The human analogy that the researcher gave was that you would get a hunger pang, and you have to cross the street to get food at the restaurant.  However if the AIB equivalent fired when it was activated when it was unpleasantly cold and you didn't want to suffer the discomfort, you ignored the hunger pang.

This is really interesting in many ways for machine learning application.  In an earlier blog posting, which you can read here, I outlined how Dr. Stephen Thaler, an early pioneer of machine intelligence in design, used perturbations in neural nets to cause them to design creative things. His example was a coffee mug.  Thaler used death as a perturbation -- he would randomly kill neurons and the crippled neural network produced the perturbations that created non-linear, creative outputs.  In my blog posting, I posited that instead of killing neurons, one method was to do synaptic pruning -- just killing some connections between the neurons.

In another blog posting, which you can read here, I postulated other forms of perturbations and confabulations as a method for machine thinking and creativity.  They include substitution, insertion, deletion and frameshift of neurons in the network.

Thaler's genius, I think, is the supervisory circuits of the neural networks.  He used them to funnel the outputs of perturbed and confabulated networks into a coherent design.  Not only can they do creative work, but extrapolating with what was shown with the worm neurons, they can also add free will -- a degree of randomness in behavior that precludes hardwired behavior.

The bottom line is that the AIB neuron in the worm evaluates the context of the neural stimulations, but what if, instead of just a contextual neuron, you plugged in a Thaler-like supervisory network?    You could add a pseudo-wave function of endless eigenstates and the resultant outcome would be the collapse of the function into a single eigenstate or action, due to the output of the supervisory context evaluator network.


This is all fascinating stuff.  But wait, don't send money yet -- there's more.  And it gets even weirder yet.  And the possibilities of artificial intelligence get more fantastic with simpler constructs.

Going back to the worm studies, the connectome is all mapped.  The researchers found that for the first state in the connectome diagram, when all of the neurons were activated, they transitioned to the low state and worm got to follow its nose to eat (so to speak).  But this was not a 100% guaranteed event.

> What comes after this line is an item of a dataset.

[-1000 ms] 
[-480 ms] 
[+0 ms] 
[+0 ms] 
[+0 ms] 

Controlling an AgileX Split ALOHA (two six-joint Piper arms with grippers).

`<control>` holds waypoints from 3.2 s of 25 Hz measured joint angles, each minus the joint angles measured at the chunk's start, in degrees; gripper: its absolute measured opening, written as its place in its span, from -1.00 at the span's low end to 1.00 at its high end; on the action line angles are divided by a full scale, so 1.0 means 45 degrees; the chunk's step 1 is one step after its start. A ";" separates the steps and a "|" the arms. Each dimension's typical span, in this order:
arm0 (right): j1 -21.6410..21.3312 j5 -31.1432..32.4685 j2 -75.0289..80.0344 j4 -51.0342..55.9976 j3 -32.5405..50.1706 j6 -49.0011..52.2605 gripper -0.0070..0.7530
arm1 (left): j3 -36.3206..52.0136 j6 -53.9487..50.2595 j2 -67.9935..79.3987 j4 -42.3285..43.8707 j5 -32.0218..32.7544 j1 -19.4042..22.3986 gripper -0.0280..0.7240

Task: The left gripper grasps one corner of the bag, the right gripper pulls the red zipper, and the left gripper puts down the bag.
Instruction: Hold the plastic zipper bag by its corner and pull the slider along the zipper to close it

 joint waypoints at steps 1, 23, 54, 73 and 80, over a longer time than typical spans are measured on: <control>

It usually happened, but there were some small number of times when it didn't.  This makes is a probability function.  Knowing the number of neurons, the state of them, and having a map of the connections, then one can create a complex Bayesian calculation model.  (A very simplified explanation of a Bayesian calculation, is that the conditional probability of an event can be calculated knowing the probabilities of the previous event(s)),

So what if you created a neural network with supervisory circuits, and modeled the permutations and combination of states?  If you got good enough at it, and your model was sufficiently accurate for some sort of use, then you wouldn't actually need the neural networks.  You could string together a whole pile Bayesian calculators built on the probabilities of neural networks, without all of the necessary hardware and software to calculate the inputs and outputs of massive amounts of artificial neural network layers.  You would be faking intelligence with a bunch of equations rather than the bother of neurons and such.  A simple small device with rudimentary computation could be fairly intelligent.  In this Brave New World, the richest data scientist will be the one with the best Bayesian calculator.

But there is even more, so one more parting thought.  The worm's neural nets could be a very rudimentary model of the way that we as humans work.  The difference is that our neural networks are massively scaled up.  The human brain has 86 billion neurons and 100 trillion synapses -- give or take a few billion depending on the level of alcohol imbibition of the person. If the model holds, and there is a possibility that the brain could potentially be modeled as one humongous Bayesian calculator, what does that say about Life? To me, it says lots, and that a machine one day, could have the basis of cognition, and some sort of consciousness.